### The problem
Without any images, write the data out exactly as it appears.

### Raw data

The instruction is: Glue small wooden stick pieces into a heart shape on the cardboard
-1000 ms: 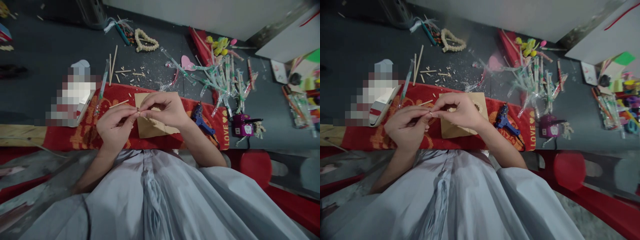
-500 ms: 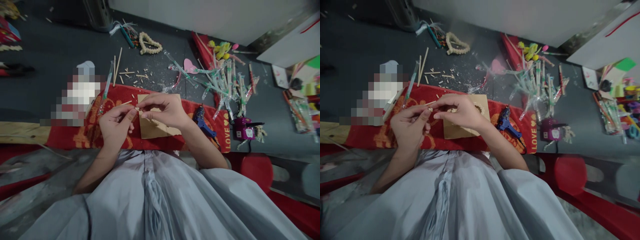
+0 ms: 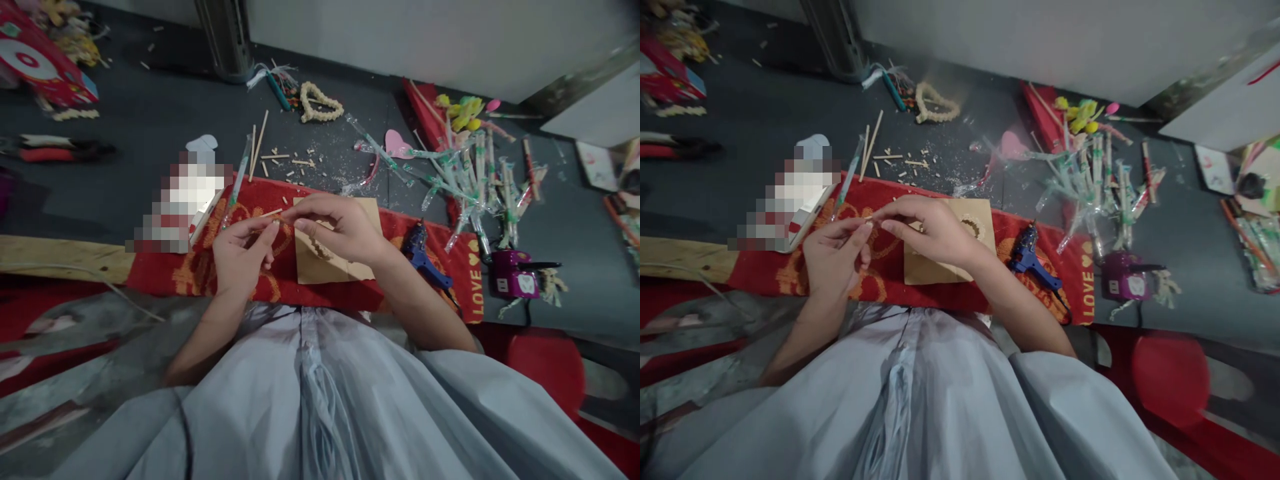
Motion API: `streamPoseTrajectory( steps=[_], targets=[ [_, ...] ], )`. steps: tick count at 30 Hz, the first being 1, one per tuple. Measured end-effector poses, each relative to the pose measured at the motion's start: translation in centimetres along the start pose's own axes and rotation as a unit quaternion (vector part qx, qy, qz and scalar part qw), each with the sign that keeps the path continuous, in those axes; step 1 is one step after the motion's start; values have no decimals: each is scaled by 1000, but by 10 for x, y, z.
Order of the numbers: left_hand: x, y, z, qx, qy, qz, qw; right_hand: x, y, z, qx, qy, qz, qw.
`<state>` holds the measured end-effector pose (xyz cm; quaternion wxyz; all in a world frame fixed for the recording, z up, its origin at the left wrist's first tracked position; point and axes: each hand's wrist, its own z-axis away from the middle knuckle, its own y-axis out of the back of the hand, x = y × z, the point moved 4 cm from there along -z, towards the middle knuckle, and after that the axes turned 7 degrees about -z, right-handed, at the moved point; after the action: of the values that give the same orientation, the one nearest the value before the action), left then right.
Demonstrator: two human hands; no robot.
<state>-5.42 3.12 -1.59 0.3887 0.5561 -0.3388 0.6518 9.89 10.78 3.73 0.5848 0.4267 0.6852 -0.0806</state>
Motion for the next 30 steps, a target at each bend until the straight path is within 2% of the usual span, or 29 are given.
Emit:
streamPoseTrajectory(
  steps=[4,10,19,26,30],
  targets=[
    [-3,9,-3,-13,-3,-38,999,3,4,-5,10,-10,60,998],
    [-6,19,-5,-14,22,-115,993,20,9,-15,16,-9,132,991],
    [-18,28,-1,-45,80,-109,990,39,19,-26,37,-39,220,974],
    [-17,24,3,-66,86,-88,990,42,4,-29,-12,-3,291,957],
    [-16,23,5,-71,88,-79,990,43,-8,-34,-62,-27,320,945]
  ],
)
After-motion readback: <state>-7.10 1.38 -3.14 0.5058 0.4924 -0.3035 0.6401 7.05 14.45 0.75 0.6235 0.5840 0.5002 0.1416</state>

### Solution for this exercise
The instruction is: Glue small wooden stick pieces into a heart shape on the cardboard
-1000 ms: 
-500 ms: 
+0 ms: 
Motion API: `streamPoseTrajectory( steps=[_], targets=[ [_, ...] ], )`. steps: tick count at 30 Hz, the first being 1, one per tuple. Measured end-effector poses, each relative to the pose measured at the motion's start: translation in centimetres along the start pose's own axes and rotation as a unit quaternion (vector part qx, qy, qz and scalar part qw), each with the sign that keeps the path continuous, in those axes; step 1 is one step after the motion's start; values have no decimals: each is scaled by 1000, but by 10 for x, y, z.
Order of the numbers: left_hand: x, y, z, qx, qy, qz, qw; right_hand: x, y, z, qx, qy, qz, qw.
`<state>` holds the measured end-effector pose (xyz cm; quaternion wxyz; all in a world frame fixed for the recording, z up, its origin at the left wrist's first tracked position; point and axes: each hand's wrist, its own z-axis away from the middle knuckle, its own y-axis out of the back of the hand, x = y × z, the point moved 4 cm from there along -z, towards the middle knuckle, and after that the axes turned 7 degrees about -z, right-handed, at the moved point; after the action: of the values that give the same orientation, the one nearest the value before the action), left then right.
Demonstrator: two human hands; no robot.
<state>-5.42 3.12 -1.59 0.3887 0.5561 -0.3388 0.6518 9.89 10.78 3.73 0.5848 0.4267 0.6852 -0.0806</state>
Motion for the next 30 steps, a target at each bend until the straight path is within 2% of the usual span, or 29 are given.
Emit:
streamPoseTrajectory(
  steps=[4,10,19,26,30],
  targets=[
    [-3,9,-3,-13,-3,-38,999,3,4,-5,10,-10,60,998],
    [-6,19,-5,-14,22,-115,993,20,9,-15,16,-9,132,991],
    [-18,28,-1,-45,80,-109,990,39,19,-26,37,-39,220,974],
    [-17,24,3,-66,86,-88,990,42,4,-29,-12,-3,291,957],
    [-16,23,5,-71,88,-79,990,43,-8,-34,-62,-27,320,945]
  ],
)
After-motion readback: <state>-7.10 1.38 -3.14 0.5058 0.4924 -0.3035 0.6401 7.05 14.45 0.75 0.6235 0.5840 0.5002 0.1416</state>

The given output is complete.